Large banks reported a remarkable resurgence in profit during the first three quarters of 2009 and are expected to show continued financial strength as they report fourth-quarter results over the next week.

Administration officials and many outside experts say federal rescue efforts boosted profits, in particular by providing a vast flow of cheap money that banks used to fund their trading and lending. Since the earnings reflect more than the performance of bank employees, officials say that banks should pay smaller bonuses.

Bank executives counter that they owe the government a debt of gratitude for its intervention, but they say it is not possible to calculate the impact of that help. They add that bonuses are necessary to retain top talent that will otherwise move to other companies.

Rather than addressing the amount of compensation, the federal government has adopted a raft of measures designed to reduce pay incentives for reckless business practices that put companies and the wider financial system at risk.

The Securities and Exchange Commission has proposed giving shareholders an advisory vote on pay matters. Compensation committees are under pressure from the administration and SEC to act more independently when they determine compensation levels. Regulators, including the Federal Reserve and Federal Deposit Insurance Corp., said they will take into account whether financial firms are encouraging bankers to take dangerous risks by rewarding short-term gains. Feinberg was installed by the White House to oversee compensation at firms that had received extraordinary federal aid and has released standards seeking to tie compensation to long-term corporate performance.

Changes in pay policies

In response, banks have started revising compensation policies.

Goldman Sachs said in December that it would pay bonuses to its 30 most senior executives in the form of deferred stock -- shares that cannot be sold immediately -- rather than cash. The company also said it would hold a nonbinding shareholder vote on pay practices at its annual meeting. Other banks with large Wall Street operations, including Morgan Stanley and Bank of America, also plan to shift a portion of executive compensation from cash to shares of deferred stock.

Several banks, including J.P. Morgan Chase, said they will dial back how much they will allocate to compensation. Historically, about half of revenues went to employees. At Goldman, the percentage may drop to 40 percent, though the overall compensation pool may still be in the range of $18 billion.

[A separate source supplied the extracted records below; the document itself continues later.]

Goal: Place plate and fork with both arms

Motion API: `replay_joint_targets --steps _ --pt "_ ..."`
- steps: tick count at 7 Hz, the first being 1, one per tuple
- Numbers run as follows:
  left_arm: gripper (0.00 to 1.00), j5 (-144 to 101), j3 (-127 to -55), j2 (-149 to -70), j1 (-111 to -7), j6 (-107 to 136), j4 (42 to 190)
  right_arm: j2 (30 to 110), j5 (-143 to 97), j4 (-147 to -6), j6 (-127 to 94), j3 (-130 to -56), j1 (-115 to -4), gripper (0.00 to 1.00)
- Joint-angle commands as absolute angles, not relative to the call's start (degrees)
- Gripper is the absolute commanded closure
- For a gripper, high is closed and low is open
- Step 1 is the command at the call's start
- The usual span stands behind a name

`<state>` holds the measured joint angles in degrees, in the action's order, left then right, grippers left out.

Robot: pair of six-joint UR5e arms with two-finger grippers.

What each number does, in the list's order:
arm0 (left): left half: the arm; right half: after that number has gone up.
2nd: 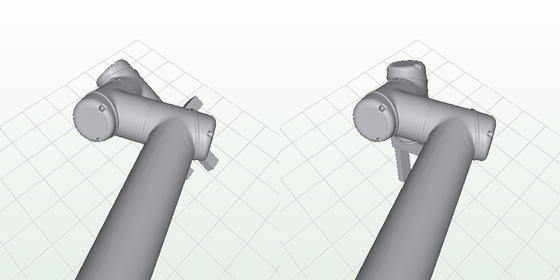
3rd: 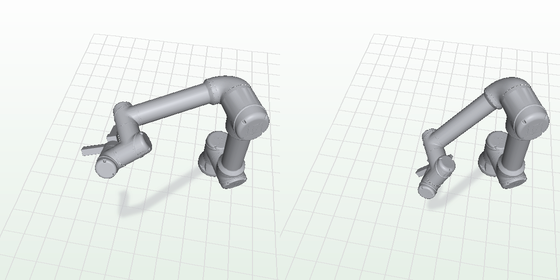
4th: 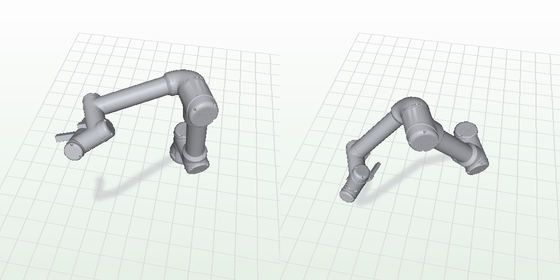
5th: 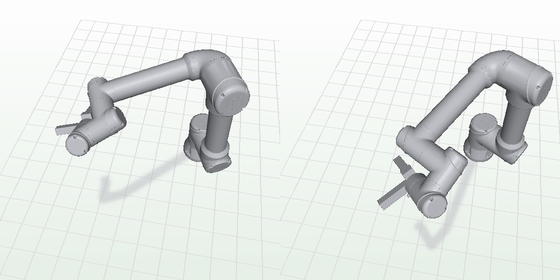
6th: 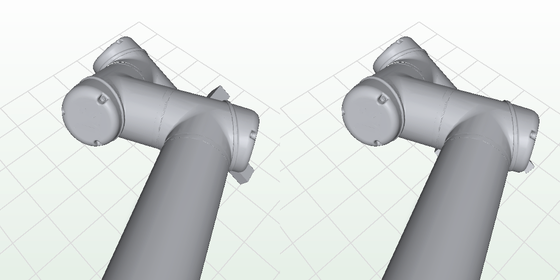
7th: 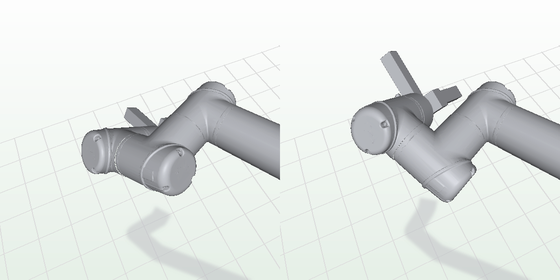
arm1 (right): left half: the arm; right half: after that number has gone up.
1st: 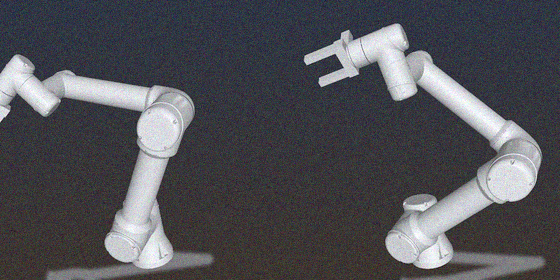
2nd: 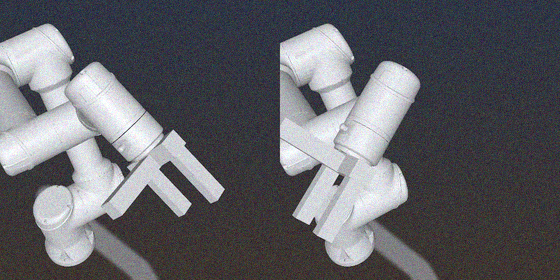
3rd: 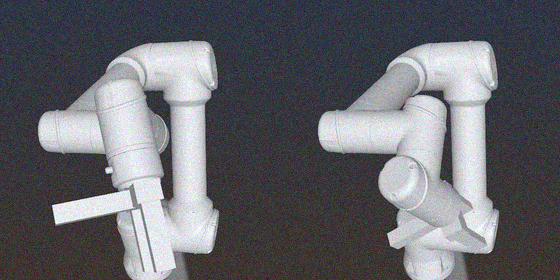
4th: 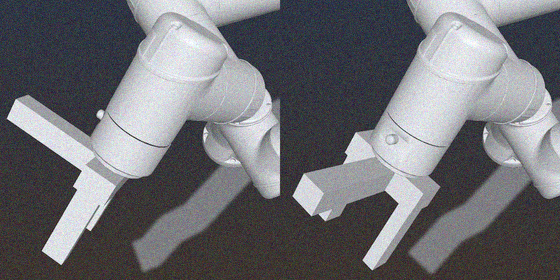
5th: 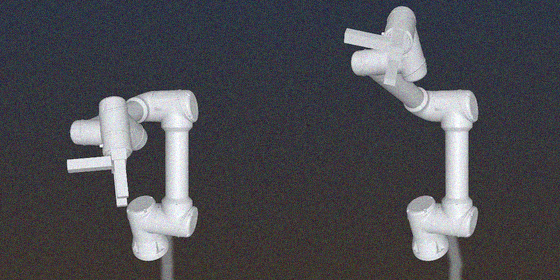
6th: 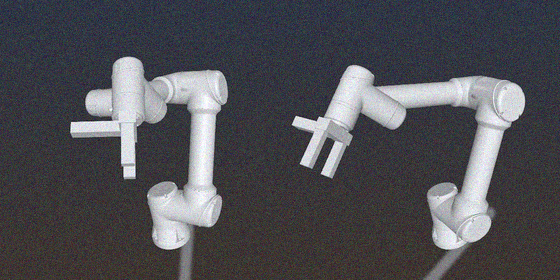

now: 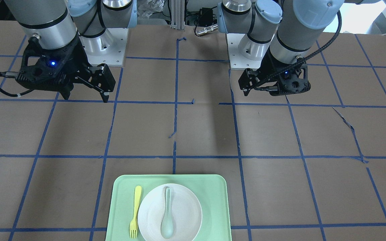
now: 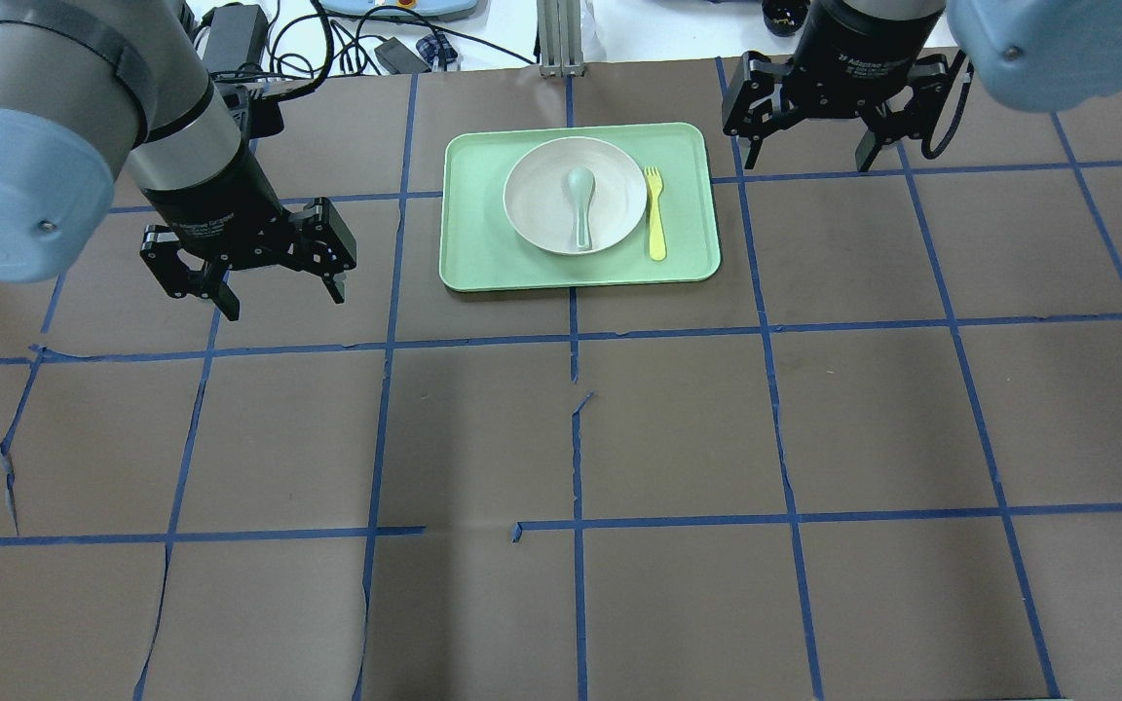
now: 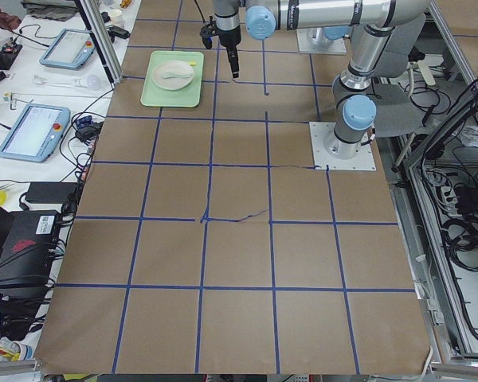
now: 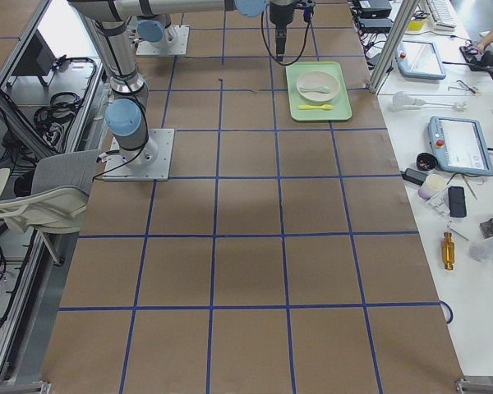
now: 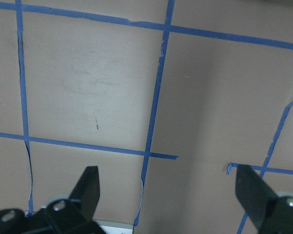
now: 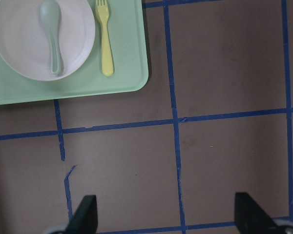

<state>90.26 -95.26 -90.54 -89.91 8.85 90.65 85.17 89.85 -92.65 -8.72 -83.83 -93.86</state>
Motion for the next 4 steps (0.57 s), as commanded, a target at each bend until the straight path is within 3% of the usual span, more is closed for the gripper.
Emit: replay_joint_targets --steps 1,4 --pt "0.00 90.4 -94.8 -90.4 -89.6 7.6 90.9 86.7 90.3 -93.8 -8.8 -85.8 -93.7 0.00" --pt "0.00 90.4 -95.0 -90.5 -89.8 6.6 90.8 86.6 90.3 -93.8 -8.8 -85.6 -93.8 0.00"
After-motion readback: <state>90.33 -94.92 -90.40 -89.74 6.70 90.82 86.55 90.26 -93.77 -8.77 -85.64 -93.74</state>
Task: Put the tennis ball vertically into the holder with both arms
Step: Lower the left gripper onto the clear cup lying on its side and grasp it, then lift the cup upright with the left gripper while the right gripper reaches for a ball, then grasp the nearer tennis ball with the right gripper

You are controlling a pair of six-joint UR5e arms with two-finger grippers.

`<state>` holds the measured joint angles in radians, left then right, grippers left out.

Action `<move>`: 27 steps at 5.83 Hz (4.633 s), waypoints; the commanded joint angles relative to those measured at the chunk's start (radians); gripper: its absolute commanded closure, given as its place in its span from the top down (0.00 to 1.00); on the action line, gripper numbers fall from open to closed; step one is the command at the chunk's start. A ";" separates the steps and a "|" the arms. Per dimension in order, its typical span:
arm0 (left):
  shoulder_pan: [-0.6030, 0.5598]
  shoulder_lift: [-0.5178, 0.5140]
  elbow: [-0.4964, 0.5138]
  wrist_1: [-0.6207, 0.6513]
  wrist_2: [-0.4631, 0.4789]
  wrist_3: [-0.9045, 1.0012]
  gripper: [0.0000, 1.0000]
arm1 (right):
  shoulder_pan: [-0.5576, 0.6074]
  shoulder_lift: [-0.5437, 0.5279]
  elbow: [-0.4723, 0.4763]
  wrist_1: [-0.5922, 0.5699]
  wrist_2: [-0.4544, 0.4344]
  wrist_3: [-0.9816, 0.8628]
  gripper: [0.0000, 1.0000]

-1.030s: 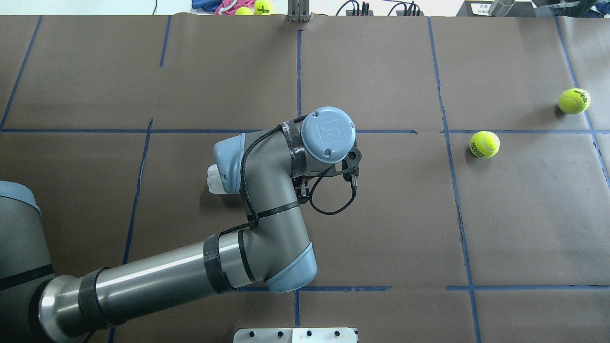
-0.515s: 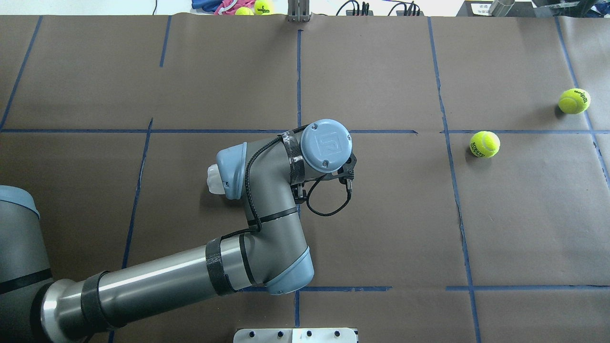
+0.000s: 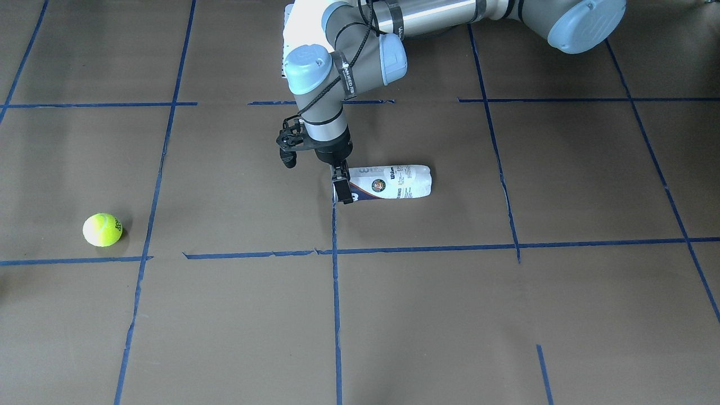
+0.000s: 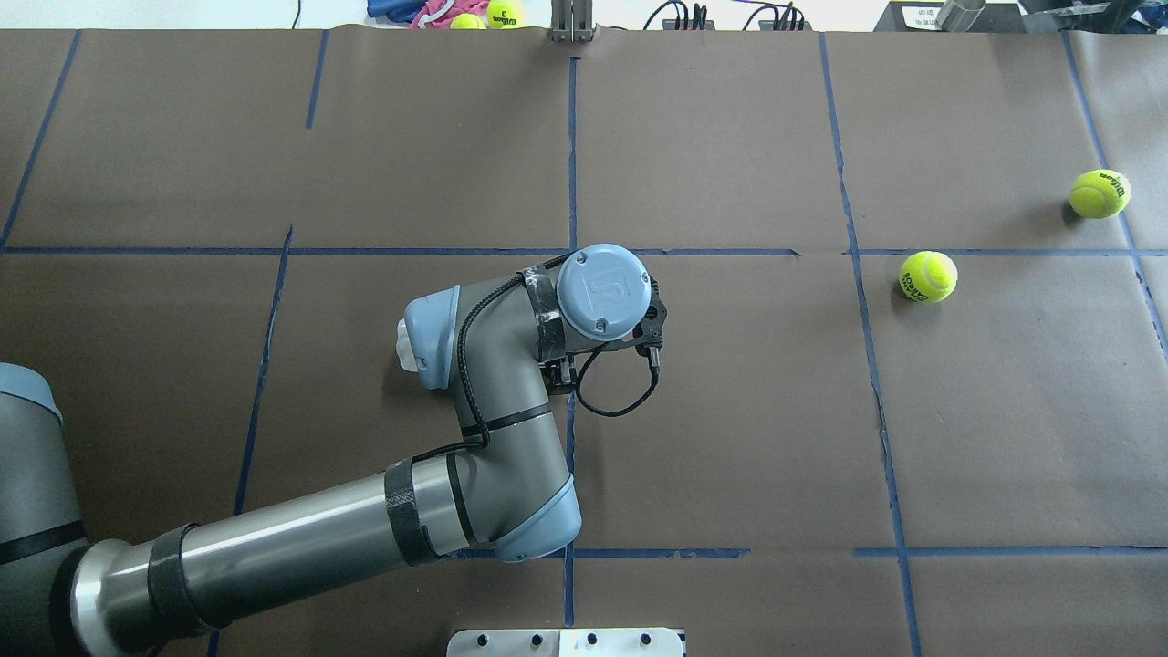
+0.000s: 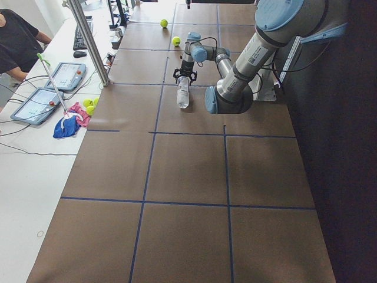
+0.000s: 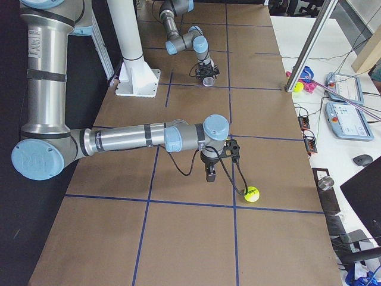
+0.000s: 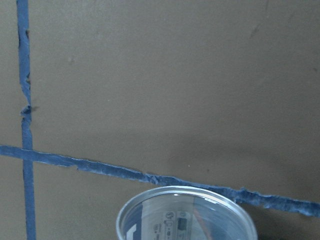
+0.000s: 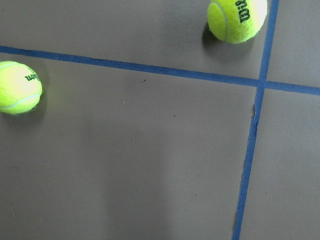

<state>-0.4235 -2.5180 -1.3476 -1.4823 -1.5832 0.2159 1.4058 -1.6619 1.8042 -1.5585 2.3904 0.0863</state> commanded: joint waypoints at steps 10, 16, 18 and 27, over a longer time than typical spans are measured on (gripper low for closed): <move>-0.097 0.077 -0.096 -0.921 0.065 -0.580 0.67 | -0.230 0.284 0.004 0.003 -0.052 0.301 0.99; 0.009 0.268 -0.018 -1.576 0.383 -0.615 0.71 | -0.410 0.327 -0.031 0.138 -0.293 0.487 0.99; 0.026 0.268 0.039 -1.644 0.404 -0.615 0.72 | -0.416 0.326 -0.077 0.141 -0.295 0.484 0.99; 0.064 0.292 0.057 -1.682 0.434 -0.613 0.75 | -0.496 0.421 -0.175 0.281 -0.330 0.550 0.03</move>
<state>-0.3780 -2.2324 -1.3016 -3.1525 -1.1676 -0.3973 0.9088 -1.2797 1.6013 -1.2737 2.0566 0.5945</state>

The furor over bonuses first broke out last year after American International Group, which received an emergency federal commitment of $180 billion, paid multimillion-dollar bonuses to executives at the division that nearly toppled the company. Angry lawmakers proposed measures that would tax those bonuses by 90 percent.

As the banks prepare to report results and bonuses for 2009, controversy has reignited, as have tough proposals on Capitol Hill. Some analysts have warned that nobody knows for sure what will happen. As one government official noted: When it comes to executive pay, reason does not always prevail.